I usually stay away from New Years Resolutions because I am the person that gives up on Week 1.  And more than anything I hate disappointing myself.  Seems like the ultimate low to make lofty goals of grandeur and then fail miserably at them.  If I could sum up what I would ahem, resolute, this year..it would be that I in general "suck less." (as my friend Kallyn says.)  My flesh screams that I can fix the brokenness in me, the lonliness and the sin nature that keeps me running back to that which will not satisfy.  Suck less, Allyson.  Pull it together.  Eat healthy, work out, dont say cuss words.  Rules which I break as often as I keep. My feeble attempts at holiness and goodness fall so very short.

Instead of this game of pass and fail, my prayer this year, for 2013, is like that of Jesus.  I pray that I can run to God and not away from him even when I feel completely unworthy of him and essentially useless as a human being.   My prayer is that I would experience more of His holy presence and that in seeing more of Him, I would not think of myself as much but that I would have eyes to see and ears to see as He does.  That I would practice thinking more highly of God, that I would trust in his sovereignty and goodness and delight in his truth.
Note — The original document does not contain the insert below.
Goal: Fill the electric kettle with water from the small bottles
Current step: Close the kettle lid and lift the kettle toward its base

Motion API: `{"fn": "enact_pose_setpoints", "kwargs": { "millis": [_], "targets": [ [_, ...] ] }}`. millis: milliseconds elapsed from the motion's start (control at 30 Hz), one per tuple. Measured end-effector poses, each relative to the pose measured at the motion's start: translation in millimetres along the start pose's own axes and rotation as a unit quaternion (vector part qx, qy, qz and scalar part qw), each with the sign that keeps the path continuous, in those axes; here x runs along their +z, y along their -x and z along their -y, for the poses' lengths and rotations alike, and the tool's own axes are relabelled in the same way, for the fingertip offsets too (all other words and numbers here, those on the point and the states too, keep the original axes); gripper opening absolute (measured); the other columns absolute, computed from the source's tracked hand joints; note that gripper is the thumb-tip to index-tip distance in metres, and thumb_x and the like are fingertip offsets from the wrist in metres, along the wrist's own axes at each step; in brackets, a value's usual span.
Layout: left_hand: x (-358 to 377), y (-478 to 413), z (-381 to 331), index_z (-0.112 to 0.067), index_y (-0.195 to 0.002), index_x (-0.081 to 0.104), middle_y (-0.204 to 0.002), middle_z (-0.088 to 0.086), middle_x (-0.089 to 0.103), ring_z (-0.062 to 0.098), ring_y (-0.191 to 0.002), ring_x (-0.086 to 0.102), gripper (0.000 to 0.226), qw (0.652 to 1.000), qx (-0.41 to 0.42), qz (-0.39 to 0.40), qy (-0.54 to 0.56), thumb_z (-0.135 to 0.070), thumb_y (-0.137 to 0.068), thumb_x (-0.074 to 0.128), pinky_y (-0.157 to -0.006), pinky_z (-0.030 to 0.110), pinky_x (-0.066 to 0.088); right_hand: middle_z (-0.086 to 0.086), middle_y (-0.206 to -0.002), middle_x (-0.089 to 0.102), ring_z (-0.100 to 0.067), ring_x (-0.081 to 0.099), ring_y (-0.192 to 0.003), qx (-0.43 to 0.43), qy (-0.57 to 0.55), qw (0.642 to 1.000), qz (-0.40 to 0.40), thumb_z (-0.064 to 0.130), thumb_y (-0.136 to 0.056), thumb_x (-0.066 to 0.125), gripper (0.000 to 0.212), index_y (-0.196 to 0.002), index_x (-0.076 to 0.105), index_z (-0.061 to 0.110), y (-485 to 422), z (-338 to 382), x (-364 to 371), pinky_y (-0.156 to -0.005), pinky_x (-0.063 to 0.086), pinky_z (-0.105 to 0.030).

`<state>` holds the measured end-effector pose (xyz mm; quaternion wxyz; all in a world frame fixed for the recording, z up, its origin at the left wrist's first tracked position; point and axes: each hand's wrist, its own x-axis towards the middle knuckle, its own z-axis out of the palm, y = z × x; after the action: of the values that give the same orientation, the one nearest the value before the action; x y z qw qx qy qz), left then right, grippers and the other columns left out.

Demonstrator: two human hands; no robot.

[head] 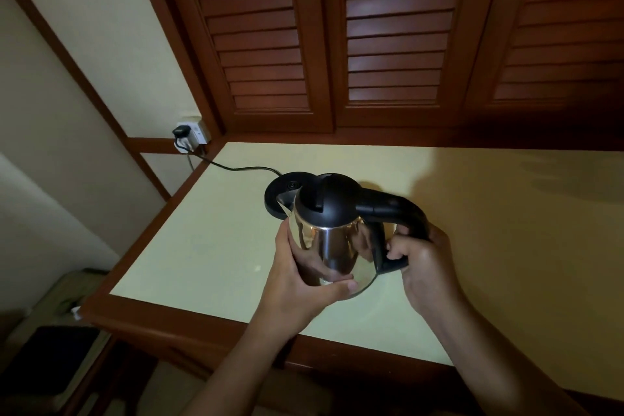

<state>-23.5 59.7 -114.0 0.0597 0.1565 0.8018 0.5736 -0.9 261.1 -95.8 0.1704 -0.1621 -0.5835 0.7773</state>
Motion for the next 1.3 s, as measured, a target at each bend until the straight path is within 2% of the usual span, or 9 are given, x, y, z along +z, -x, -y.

Anne Lamott says that "If I were going to begin practicing the presence of God for the first time today, it would help to begin by admitting the three most terrible truths of our existence: that we are so ruined, and so loved, and in charge of so little."

And she is right.  We are hopeless outside of Jesus, and this Jesus is unimaginably in love with us, wanting us, bidding us "Come."  So instead of me buckling down and trying to be all that I feel I am supposed to be, I pray "help." I have run out of good ideas on how to fix the unfixable, so I have decided to finally stop trying to heal my own sick stressed mind, with my own sick stressed mind.
These prayers remind me that I am not in charge, that I cannot fix anything, and that I open myself to being helped by something, or someone. These prayers acknowledge that I am clueless, but that God isn’t. It means I stop trying to figure it out, because trying to figure it out is exhausting and crazy-making.  
 
Lamott says "When we cry out for Help, or whisper it into our chests, we enter the paradox of not going limp and not feeling so hopeless that we can barely walk, and we release ourselves from the absolute craziness of trying to be our own—or other people’s—higher powers. We can be freed from a damaging insistence on forward thrust, from a commitment to running wildly down a convenient path that might actually be taking us deeper into the dark forest. Praying “help”means that we ask that something give us the courage to stop in our tracks, right where we are, and turn our fixation away from the Gordian knot of our problems. We stop the toxic peering and instead turn our eyes to something else."
 
So welcome 2013, may this year be one of prayer, steadfastness, trust, and and increasing knowledge of the glory of God.  May it be a year of love, adventure, hope, wellness, and peace.  May my eyes and focus always be set on who God is and not who I am.  May his glory result in my joy, and may I serve and honor him in a way that is worthy of who He is.  To him be the glory, here, and in the years to come forever and ever amen.